** DATA PROVIDED **
════════════════

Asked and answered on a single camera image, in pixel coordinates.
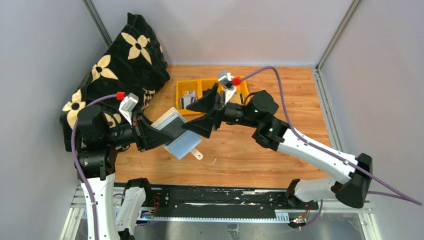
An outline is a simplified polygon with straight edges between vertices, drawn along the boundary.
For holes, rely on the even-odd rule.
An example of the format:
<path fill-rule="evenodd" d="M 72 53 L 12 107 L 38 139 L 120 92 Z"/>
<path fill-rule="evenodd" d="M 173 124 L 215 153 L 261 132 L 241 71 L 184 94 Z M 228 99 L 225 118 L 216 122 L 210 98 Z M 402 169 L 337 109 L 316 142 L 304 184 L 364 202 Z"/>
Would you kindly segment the beige leather card holder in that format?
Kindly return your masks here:
<path fill-rule="evenodd" d="M 163 147 L 178 160 L 183 159 L 188 154 L 193 155 L 197 160 L 202 160 L 203 154 L 196 149 L 202 138 L 190 130 L 183 129 L 182 126 L 186 122 L 186 119 L 177 109 L 172 107 L 154 121 L 151 126 L 173 137 L 173 140 L 164 144 Z"/>

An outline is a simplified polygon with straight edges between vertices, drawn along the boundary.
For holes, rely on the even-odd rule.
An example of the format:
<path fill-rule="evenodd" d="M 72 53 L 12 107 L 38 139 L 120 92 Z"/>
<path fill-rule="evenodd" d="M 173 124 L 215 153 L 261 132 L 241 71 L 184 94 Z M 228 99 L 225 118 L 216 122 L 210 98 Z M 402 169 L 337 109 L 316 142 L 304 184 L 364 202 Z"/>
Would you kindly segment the black card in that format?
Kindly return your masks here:
<path fill-rule="evenodd" d="M 182 125 L 185 122 L 177 117 L 171 120 L 167 125 L 165 125 L 161 131 L 171 136 L 173 139 L 177 139 L 180 135 L 182 135 L 186 129 L 182 128 Z"/>

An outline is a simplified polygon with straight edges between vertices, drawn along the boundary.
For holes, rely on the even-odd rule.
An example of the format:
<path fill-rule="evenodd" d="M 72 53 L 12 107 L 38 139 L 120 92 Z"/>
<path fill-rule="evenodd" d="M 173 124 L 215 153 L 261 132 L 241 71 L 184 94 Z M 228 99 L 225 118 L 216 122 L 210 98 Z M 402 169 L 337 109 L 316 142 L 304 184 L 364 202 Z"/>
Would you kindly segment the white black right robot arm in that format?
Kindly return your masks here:
<path fill-rule="evenodd" d="M 227 94 L 219 91 L 215 83 L 187 106 L 188 110 L 201 113 L 201 117 L 186 122 L 183 128 L 205 138 L 222 123 L 254 128 L 252 138 L 261 147 L 295 156 L 328 174 L 327 178 L 292 180 L 285 195 L 291 205 L 338 200 L 351 208 L 364 206 L 371 183 L 369 155 L 347 154 L 301 134 L 275 116 L 279 106 L 265 90 L 251 93 L 246 104 L 228 102 Z"/>

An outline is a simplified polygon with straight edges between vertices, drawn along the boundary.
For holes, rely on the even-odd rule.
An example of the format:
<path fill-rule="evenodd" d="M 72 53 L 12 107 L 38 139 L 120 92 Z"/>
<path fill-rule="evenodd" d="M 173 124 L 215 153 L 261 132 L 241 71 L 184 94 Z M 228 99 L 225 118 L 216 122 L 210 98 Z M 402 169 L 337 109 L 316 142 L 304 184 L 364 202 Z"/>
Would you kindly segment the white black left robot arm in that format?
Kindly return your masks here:
<path fill-rule="evenodd" d="M 147 178 L 129 180 L 119 213 L 115 212 L 116 158 L 121 148 L 135 144 L 140 152 L 168 145 L 180 137 L 181 120 L 154 125 L 142 111 L 133 113 L 132 123 L 110 127 L 100 105 L 84 108 L 77 115 L 73 149 L 87 208 L 89 240 L 133 240 L 140 208 L 159 203 Z"/>

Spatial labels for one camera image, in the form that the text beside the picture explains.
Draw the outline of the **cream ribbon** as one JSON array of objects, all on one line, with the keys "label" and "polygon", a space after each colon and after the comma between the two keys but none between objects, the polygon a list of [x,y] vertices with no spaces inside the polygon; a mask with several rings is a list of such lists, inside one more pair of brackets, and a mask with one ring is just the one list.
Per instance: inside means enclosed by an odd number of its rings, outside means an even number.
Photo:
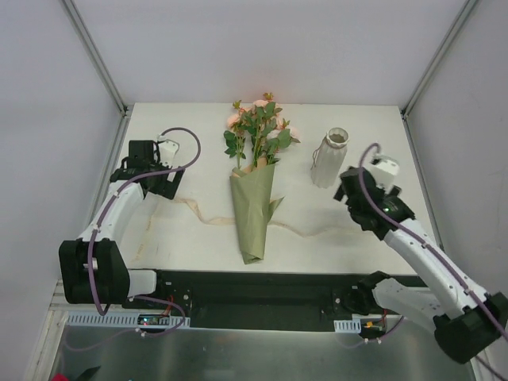
[{"label": "cream ribbon", "polygon": [[319,273],[336,271],[355,239],[351,229],[338,225],[305,232],[292,224],[272,221],[264,259],[245,264],[233,218],[205,218],[191,198],[170,202],[149,197],[129,223],[121,250],[133,268]]}]

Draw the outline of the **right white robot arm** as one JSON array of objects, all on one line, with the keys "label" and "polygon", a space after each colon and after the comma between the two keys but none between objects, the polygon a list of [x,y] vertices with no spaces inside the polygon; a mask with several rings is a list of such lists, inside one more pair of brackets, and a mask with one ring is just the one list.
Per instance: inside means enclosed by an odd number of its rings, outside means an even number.
[{"label": "right white robot arm", "polygon": [[362,167],[349,167],[340,179],[335,200],[344,201],[352,220],[397,252],[432,293],[412,291],[377,271],[360,285],[357,303],[362,311],[372,314],[383,308],[401,314],[433,334],[458,364],[507,336],[507,297],[488,292],[449,259],[399,198],[399,187],[385,191]]}]

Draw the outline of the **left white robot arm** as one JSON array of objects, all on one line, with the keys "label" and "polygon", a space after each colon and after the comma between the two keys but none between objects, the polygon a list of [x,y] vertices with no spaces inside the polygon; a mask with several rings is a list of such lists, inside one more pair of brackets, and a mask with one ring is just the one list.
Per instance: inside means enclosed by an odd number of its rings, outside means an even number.
[{"label": "left white robot arm", "polygon": [[184,174],[172,180],[168,174],[135,180],[144,173],[172,169],[179,144],[173,140],[131,140],[128,155],[110,176],[105,201],[78,238],[63,241],[59,248],[63,292],[71,304],[93,304],[88,264],[92,263],[95,290],[101,304],[122,304],[140,295],[149,308],[167,301],[167,288],[156,281],[153,270],[129,270],[119,245],[134,212],[147,194],[172,200]]}]

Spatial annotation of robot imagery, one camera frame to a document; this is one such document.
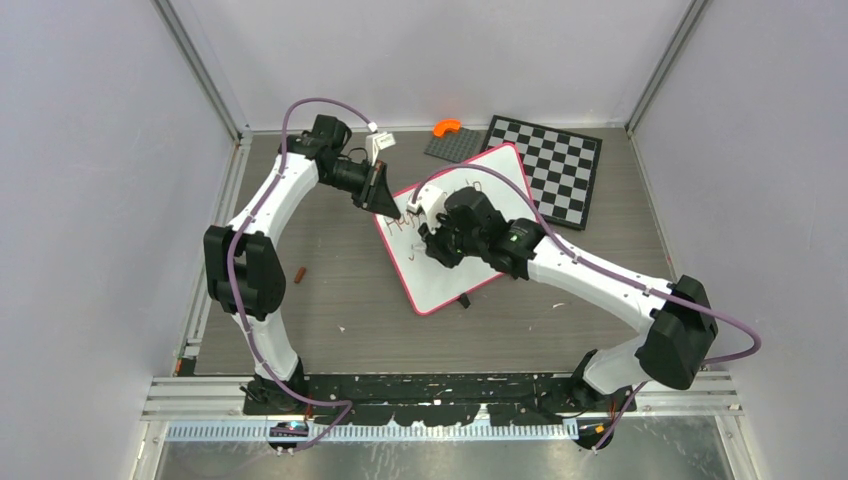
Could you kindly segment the red marker cap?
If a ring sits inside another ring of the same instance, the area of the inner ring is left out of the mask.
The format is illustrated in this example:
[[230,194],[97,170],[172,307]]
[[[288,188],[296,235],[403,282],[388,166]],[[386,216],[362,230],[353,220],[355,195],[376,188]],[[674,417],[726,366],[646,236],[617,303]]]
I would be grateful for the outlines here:
[[295,283],[295,284],[299,284],[299,283],[301,283],[301,282],[302,282],[302,280],[303,280],[303,278],[304,278],[304,276],[305,276],[305,274],[306,274],[306,272],[307,272],[307,269],[306,269],[305,267],[300,267],[300,268],[298,269],[298,271],[296,272],[296,275],[295,275],[295,277],[294,277],[294,283]]

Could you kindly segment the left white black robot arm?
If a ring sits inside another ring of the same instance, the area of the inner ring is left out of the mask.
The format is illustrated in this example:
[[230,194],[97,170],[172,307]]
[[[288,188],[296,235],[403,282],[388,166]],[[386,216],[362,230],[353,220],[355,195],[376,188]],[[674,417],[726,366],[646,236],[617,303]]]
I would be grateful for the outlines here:
[[224,226],[210,226],[203,237],[209,296],[239,325],[254,360],[245,388],[260,404],[284,414],[298,412],[308,396],[300,357],[288,339],[281,315],[286,277],[277,244],[294,211],[318,185],[350,194],[355,207],[392,219],[401,216],[379,153],[395,145],[394,135],[370,124],[356,162],[344,149],[351,129],[328,115],[311,129],[286,135],[272,170],[244,209]]

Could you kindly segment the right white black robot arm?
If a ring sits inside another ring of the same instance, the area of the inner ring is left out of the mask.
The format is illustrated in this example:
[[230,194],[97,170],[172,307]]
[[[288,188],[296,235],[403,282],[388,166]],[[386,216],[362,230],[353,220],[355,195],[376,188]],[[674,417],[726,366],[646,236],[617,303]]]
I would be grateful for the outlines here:
[[703,285],[638,274],[585,252],[529,218],[506,219],[481,191],[447,194],[425,187],[406,209],[421,214],[426,254],[446,268],[478,258],[513,279],[569,292],[627,323],[637,335],[614,348],[591,350],[572,372],[573,403],[596,410],[619,389],[656,381],[687,390],[718,334]]

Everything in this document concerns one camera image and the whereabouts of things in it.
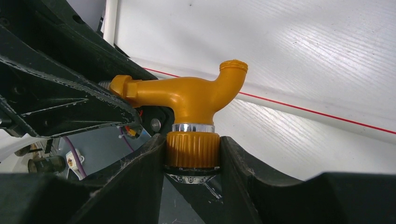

════════════════

** ASSIGNMENT **
Reproduce the listing above from the line that holds "Would you kindly segment the white black left" through the line that holds "Draw the outline of the **right", both included, with the pictures left out.

** RESPONSE BELOW **
Would you kindly segment the white black left robot arm in that format?
Kindly return your masks here:
<path fill-rule="evenodd" d="M 147 178 L 129 180 L 119 213 L 115 212 L 116 158 L 121 148 L 135 144 L 140 152 L 168 145 L 180 137 L 181 120 L 154 125 L 142 111 L 133 113 L 132 123 L 110 127 L 100 105 L 84 108 L 77 115 L 73 149 L 87 208 L 89 240 L 133 240 L 140 208 L 159 203 Z"/>

Spatial labels for one camera image, in the form that the text beside the picture explains.
Draw the outline of the **cream ribbon** as one JSON array of objects, all on one line, with the keys "label" and "polygon", a space after each colon and after the comma between the two keys but none between objects, the polygon a list of [x,y] vertices with no spaces inside the polygon; a mask with several rings is a list of such lists, inside one more pair of brackets, and a mask with one ring is just the one list.
Per instance: inside means enclosed by an odd number of its rings, outside means an even number.
Photo:
[{"label": "cream ribbon", "polygon": [[319,273],[336,271],[355,239],[351,229],[338,225],[305,232],[292,224],[272,221],[264,259],[245,264],[233,218],[205,218],[191,198],[170,202],[149,197],[129,223],[121,250],[133,268]]}]

Draw the outline of the **right white robot arm** as one JSON array of objects, all on one line, with the keys "label" and "polygon", a space after each colon and after the comma between the two keys but none between objects, the polygon a list of [x,y] vertices with no spaces inside the polygon; a mask with several rings is a list of such lists, inside one more pair of brackets, and a mask with one ring is just the one list.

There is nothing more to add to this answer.